While the Fed raised interest rates by 50 basis points as widely expected, the accompanying statement and the central bank’s latest projections led to worries about where rates will peak.
A batch of disappointing U.S. economic data has also added to concerns the Fed’s aggressive interest rate hikes will push the economy into a recession.
Before the start of trading, the Commerce Department released a report showing retail sales pulled back by more than expected in the month of November.
The Commerce Department said retail sales slid by 0.6 percent in November after surging by 1.3 percent in October. Economists had expected retail sales to edge down by 0.1 percent.
Excluding a steep drop in sale by motor vehicle and parts dealers, retail sales slipped by 0.2 percent in November after jumping by 1.2 percent in October. Ex-auto sales were expected to inch up by 0.2 percent.
A separate report released by the Federal Reserve unexpectedly showed a modest decrease in U.S. industrial production in the month of November.
The Fed said industrial production slipped by 0.2 percent in November after edging down by 0.1 percent in October. Economists had expected industrial production to inch up by 0.1 percent.
The unexpected dip in industrial production came as manufacturing output fell by 0.6 percent and mining output slid by 0.7 percent.
Meanwhile, a 3.6 percent spike in utilities output helped limit the downside amid unseasonably cold weather across much of the country.
Separate reports from the New York and Philadelphia Federal Reserves also showed contractions in regional manufacturing activity in the month of December.
“The 0.6% m/m falls in retail sales and manufacturing output in November suggest that the economy has lost some serious momentum, with the resilience of consumers to much higher interest rates starting to crumble,” said Andrew Hunter, Senior U.S. Economist at Capital Economics.

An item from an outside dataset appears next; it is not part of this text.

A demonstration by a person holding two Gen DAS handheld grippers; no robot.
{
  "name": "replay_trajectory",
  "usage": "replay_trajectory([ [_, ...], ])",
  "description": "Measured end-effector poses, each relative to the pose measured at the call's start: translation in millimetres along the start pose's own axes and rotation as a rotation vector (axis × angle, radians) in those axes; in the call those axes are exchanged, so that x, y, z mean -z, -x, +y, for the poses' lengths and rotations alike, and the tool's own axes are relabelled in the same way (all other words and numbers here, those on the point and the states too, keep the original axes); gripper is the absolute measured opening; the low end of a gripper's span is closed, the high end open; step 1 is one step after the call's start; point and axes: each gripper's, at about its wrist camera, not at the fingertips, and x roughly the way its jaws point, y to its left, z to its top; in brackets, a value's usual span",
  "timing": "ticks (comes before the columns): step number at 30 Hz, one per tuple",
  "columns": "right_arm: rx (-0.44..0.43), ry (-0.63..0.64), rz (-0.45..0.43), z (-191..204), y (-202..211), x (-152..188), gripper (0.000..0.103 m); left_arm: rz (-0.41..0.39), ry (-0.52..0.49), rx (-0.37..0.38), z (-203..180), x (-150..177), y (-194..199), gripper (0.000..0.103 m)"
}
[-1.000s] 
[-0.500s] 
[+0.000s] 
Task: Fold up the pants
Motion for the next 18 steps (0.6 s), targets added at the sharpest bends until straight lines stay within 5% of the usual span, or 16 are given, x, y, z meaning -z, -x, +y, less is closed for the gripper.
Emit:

He added, “Solid gains in previous months mean real consumption growth should still be strong in the fourth quarter as a whole, but we expect the economy to slip into a mild recession in the first half of next year as the Fed’s relentless hawkishness takes its toll.”
Computer hardware stocks continue to see substantial weakness in afternoon trading, dragging the NYSE Arca Computer Hardware Index down by 5.1 percent to its lowest intraday level in a month.
Western Digital (WDC) has helped lead the sector lower after Goldman Sachs downgraded its rating on the data storage company stock to Sell from Neutral.
Significant weakness also remains visible among semiconductor stocks, as reflected by the 4.0 percent nosedive by the Philadelphia Semiconductor Index.
Software stocks have also come under pressure considerable pressure over the course of the session, with the Dow Jones U.S. Software Index plunging by 3.7 percent.
Steel, networking, retail and gold stocks have also shown notable moves to the downside amid broad based weakness on Wall Street.
In overseas trading, stock markets across the Asia-Pacific region moved mostly lower during trading on Thursday. Japan’s Nikkei 225 Index fell by 0.4 percent, while Hong Kong’s Hang Seng Index slumped by 1.6 percent.
The major European markets also moved to the downside on the day. While the U.K.’s FTSE 100 Index slid by 0.9 percent, the French CAC 40 Index and the German DAX Index plunged by 3.1 percent and 3.3 percent, respectively.
In the bond market, treasuries have moved higher over the course of the session after ending yesterday’s trading roughly flat. Subsequently, the yield on the benchmark ten-year note, which moves opposite of its price, is down by 6.9 basis points at 3.434 percent.